_What the task asks_
The line with "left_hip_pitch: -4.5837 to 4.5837" marks the start; write out that line and all following lines through the end of the listing, exactly.
◇ ◇ ◇ ◇ ◇
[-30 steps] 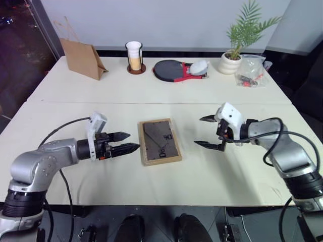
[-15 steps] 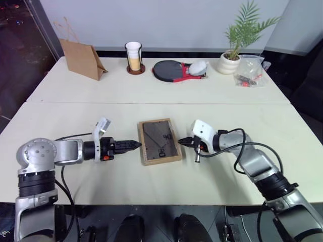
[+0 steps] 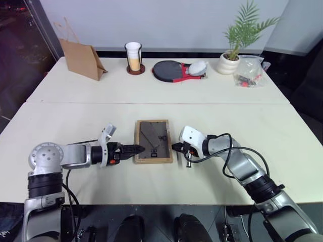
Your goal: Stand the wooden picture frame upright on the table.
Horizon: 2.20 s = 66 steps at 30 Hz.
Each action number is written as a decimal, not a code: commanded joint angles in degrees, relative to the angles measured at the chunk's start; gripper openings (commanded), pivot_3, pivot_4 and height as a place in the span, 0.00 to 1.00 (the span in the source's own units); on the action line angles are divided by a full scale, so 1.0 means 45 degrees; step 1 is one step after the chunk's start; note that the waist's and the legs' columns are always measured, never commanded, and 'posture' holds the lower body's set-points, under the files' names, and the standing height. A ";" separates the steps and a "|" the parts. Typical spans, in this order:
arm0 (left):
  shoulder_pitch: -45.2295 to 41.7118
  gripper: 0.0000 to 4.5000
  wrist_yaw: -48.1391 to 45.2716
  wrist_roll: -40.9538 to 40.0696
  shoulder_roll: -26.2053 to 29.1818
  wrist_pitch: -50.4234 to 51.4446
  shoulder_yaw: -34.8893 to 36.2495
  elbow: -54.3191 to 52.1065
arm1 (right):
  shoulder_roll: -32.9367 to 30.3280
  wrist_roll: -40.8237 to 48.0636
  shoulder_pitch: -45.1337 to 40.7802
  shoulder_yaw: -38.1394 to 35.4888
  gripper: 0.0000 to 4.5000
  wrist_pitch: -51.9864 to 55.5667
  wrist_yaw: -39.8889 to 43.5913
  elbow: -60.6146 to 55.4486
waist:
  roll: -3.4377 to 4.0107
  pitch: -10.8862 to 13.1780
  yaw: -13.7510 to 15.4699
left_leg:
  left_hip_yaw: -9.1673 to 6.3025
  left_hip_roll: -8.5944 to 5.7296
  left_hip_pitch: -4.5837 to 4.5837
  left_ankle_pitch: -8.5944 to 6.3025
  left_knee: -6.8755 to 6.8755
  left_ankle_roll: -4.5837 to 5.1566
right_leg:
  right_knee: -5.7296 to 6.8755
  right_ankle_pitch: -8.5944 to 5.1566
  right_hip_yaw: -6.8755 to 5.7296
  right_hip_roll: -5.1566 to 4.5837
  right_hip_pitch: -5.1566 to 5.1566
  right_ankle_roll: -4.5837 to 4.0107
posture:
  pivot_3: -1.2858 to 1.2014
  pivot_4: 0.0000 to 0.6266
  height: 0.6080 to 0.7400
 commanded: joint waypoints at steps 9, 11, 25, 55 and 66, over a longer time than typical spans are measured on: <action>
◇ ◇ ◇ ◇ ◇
_Your response_
  left_hip_pitch: -4.5837 to 4.5837
  left_ankle_pitch: -8.5944 to 6.3025
  left_knee: -6.8755 to 6.8755
  left_ankle_roll: -4.5837 to 5.1566
right_leg:
  right_knee: -5.7296 to 6.8755
  right_ankle_pitch: -8.5944 to 5.1566
  right_hip_yaw: -6.8755 to 5.7296
  right_hip_roll: -5.1566 to 4.5837
  right_hip_pitch: -5.1566 to 5.1566
  right_ankle_roll: -4.5837 to 4.0107
posture:
  pivot_3: -1.2858 to 1.2014
  pivot_4: 0.0000 to 0.6266
  height: 0.6080 to 0.7400
 commanded: joint waypoints at steps 9, 11, 25, 55 and 66, over a longer time than typical spans are measured on: <action>

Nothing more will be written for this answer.